**TASK PROMPT**.
Please write out, exactly, every line of the listing from its first line through the one that includes "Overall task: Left".

**SUPPLIED MATERIAL**.

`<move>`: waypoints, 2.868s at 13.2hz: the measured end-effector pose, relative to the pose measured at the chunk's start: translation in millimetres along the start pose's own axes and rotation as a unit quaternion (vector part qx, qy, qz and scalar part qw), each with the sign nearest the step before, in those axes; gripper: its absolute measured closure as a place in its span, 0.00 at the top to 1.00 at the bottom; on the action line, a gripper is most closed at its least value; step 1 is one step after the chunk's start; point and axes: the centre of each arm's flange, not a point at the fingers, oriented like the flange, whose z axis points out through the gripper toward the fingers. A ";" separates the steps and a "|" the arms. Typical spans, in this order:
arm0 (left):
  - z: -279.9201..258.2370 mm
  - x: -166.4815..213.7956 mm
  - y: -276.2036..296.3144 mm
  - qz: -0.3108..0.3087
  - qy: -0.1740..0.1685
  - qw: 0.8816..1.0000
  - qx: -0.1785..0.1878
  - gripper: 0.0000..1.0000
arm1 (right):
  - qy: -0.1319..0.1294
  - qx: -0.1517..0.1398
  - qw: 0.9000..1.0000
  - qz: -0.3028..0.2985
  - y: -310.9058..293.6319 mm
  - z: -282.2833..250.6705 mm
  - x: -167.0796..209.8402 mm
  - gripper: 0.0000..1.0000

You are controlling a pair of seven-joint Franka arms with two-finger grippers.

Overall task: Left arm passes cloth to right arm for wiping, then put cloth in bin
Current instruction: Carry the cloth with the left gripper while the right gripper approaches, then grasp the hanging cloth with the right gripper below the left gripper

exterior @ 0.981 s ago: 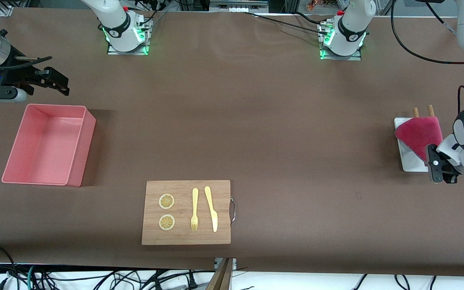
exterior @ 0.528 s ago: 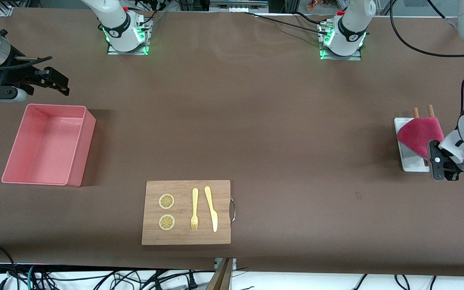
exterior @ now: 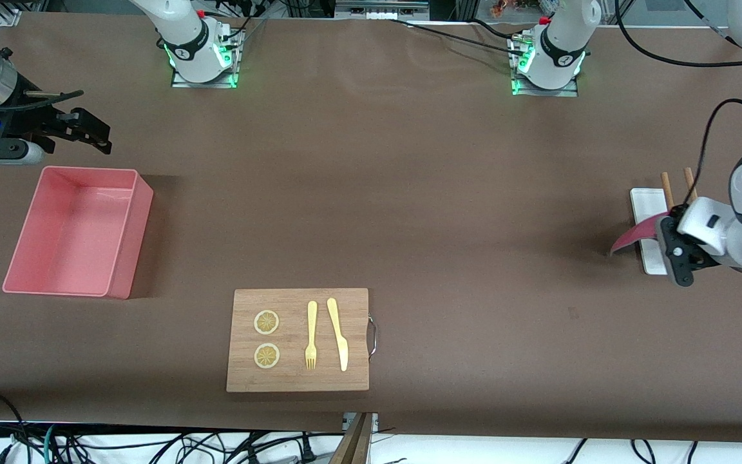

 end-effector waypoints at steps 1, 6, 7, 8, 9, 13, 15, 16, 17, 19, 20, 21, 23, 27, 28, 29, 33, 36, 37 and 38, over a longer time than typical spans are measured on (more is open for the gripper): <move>-1.4 18.8 10.7 -0.035 0.009 0.999 -0.014 0.02 | -0.001 0.005 1.000 -0.002 -2.6 1.3 1.4 1.00; -25.4 95.7 57.0 -0.224 0.075 0.970 -0.066 0.02 | -0.056 0.034 0.995 -0.075 -54.3 50.3 16.5 1.00; -33.9 110.6 67.2 -0.269 0.089 0.956 -0.082 0.02 | -0.059 0.040 0.991 -0.114 -58.4 54.5 17.9 1.00; -40.4 125.6 77.9 -0.315 0.100 0.938 -0.103 0.02 | -0.059 0.056 0.984 -0.160 -61.3 56.5 18.5 1.00; -44.7 139.4 87.8 -0.358 0.106 0.919 -0.126 0.02 | -0.057 0.082 0.974 -0.203 -65.4 58.6 18.5 1.00; -62.6 191.9 126.1 -0.505 0.101 0.840 -0.170 0.02 | -0.026 0.200 0.911 -0.360 -82.2 103.8 23.3 1.00; -78.4 222.5 145.6 -0.578 0.116 0.789 -0.172 0.02 | -0.002 0.264 0.879 -0.396 -90.7 137.0 25.6 1.00; -83.0 236.7 153.6 -0.610 0.126 0.761 -0.180 0.02 | 0.010 0.295 0.865 -0.407 -95.1 155.1 26.1 1.00; -86.2 247.7 159.0 -0.636 0.134 0.735 -0.194 0.02 | 0.023 0.326 0.848 -0.417 -101.8 173.1 26.1 1.00; -89.1 263.5 163.9 -0.679 0.144 0.685 -0.222 0.02 | 0.068 0.378 0.812 -0.439 -131.9 207.8 27.1 1.00; -88.2 273.3 166.8 -0.696 0.148 0.664 -0.230 0.02 | 0.098 0.387 0.799 -0.449 -153.5 220.1 28.4 1.00; -85.3 287.3 171.5 -0.711 0.153 0.645 -0.235 0.02 | 0.127 0.390 0.789 -0.457 -177.6 228.6 28.8 1.00; -72.2 326.8 189.4 -0.740 0.157 0.606 -0.247 0.02 | 0.180 0.393 0.774 -0.463 -222.6 238.1 25.2 1.00; -54.0 371.8 220.9 -0.775 0.143 0.557 -0.262 0.02 | 0.258 0.391 0.756 -0.458 -273.6 255.2 14.5 1.00; -55.7 372.2 221.7 -0.787 0.139 0.539 -0.265 0.02 | 0.272 0.389 0.752 -0.457 -283.3 263.1 11.0 1.00; -57.1 372.9 222.7 -0.799 0.134 0.520 -0.269 0.02 | 0.287 0.384 0.747 -0.462 -291.8 271.9 7.4 1.00; -61.9 374.5 222.8 -0.830 0.128 0.463 -0.283 0.02 | 0.343 0.382 0.711 -0.480 -302.4 311.5 0.8 1.00; -63.1 373.8 221.8 -0.832 0.129 0.458 -0.284 0.02 | 0.371 0.389 0.698 -0.473 -302.9 338.5 -1.4 1.00; -63.4 373.6 221.4 -0.833 0.129 0.457 -0.284 0.02 | 0.372 0.396 0.697 -0.468 -307.2 347.3 -5.0 1.00; -63.7 373.4 221.2 -0.833 0.129 0.456 -0.284 0.02 | 0.370 0.403 0.697 -0.463 -314.3 353.8 -10.2 1.00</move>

**TASK ANSWER**.
`<move>`: waypoints, 2.868s at 13.2hz: the measured end-effector pose, relative to the pose measured at the chunk's start: translation in millimetres along the start pose's own axes and rotation as a unit quaternion (vector part qx, qy, qz and scalar part qw), each with the sign nearest the step before, in those axes; gripper: its absolute measured closure as a place in its span, 0.00 at the top to 1.00 at the bottom; on the action line, a gripper is most closed at its least value; step 1 is one step after the chunk's start; point and axes: the centre of each arm's flange, not a point at the fingers, oriented like the flange, whose z axis points out through the gripper toward the fingers. A ";" separates the steps and a "|" the arms. Typical spans, in this order:
arm0 (left):
  - z: -279.9201..258.2370 mm
  - x: -166.4815..213.7956 mm
  - y: -276.2036..296.3144 mm
  - qz: -0.3108..0.3087
  - qy: -0.1740..0.1685
  - qw: 0.8816..1.0000
  - qx: -0.1785..0.1878
  - gripper: 0.0000..1.0000
arm1 (right):
  - qy: -0.1319..0.1294
  - qx: -0.1517..0.1398
  - qw: 0.9000..1.0000
  - qz: -0.3028..0.2985
  - y: -310.9058..293.6319 mm
  - z: -282.2833..250.6705 mm
  - x: -167.0796..209.8402 mm
  - gripper: 0.0000..1.0000

You are controlling a pair of seven-joint Franka arms with two-finger grippers.

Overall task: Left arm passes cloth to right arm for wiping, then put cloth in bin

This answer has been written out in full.